Required work:
Each line of the listing that includes the string "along" needs to be located and copied.

_ _ _ _

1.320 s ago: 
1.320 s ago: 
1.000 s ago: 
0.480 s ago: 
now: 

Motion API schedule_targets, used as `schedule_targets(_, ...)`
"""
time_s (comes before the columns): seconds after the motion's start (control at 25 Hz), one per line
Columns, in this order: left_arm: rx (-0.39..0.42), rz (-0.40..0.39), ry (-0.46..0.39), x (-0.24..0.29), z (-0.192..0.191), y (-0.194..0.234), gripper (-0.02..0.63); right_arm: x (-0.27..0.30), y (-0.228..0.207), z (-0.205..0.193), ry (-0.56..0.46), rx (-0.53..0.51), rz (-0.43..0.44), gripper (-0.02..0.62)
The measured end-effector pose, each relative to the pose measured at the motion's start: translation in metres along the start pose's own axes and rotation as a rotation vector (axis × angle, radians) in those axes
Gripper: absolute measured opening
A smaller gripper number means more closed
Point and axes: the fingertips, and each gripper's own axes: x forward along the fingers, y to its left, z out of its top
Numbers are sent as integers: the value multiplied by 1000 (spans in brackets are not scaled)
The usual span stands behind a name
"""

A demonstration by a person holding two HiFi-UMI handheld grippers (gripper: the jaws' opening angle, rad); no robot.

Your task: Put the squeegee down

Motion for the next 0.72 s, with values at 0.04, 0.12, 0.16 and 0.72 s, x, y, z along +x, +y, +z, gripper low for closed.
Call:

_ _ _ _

Result:
The measured end-effector pose, each relative to the pose measured at the motion's start: translation in metres along the start pose's own axes and rotation as a rotation vector (axis × angle, radians) in those axes
Point and axes: the fingertips, and each gripper's own axes: x forward along the fingers, y to its left, z out of its top
Motion for the next 0.72 s, with values at 0.04, 0.12, 0.16 and 0.72 s, x, y, z along +x, +y, +z, gripper low for closed.

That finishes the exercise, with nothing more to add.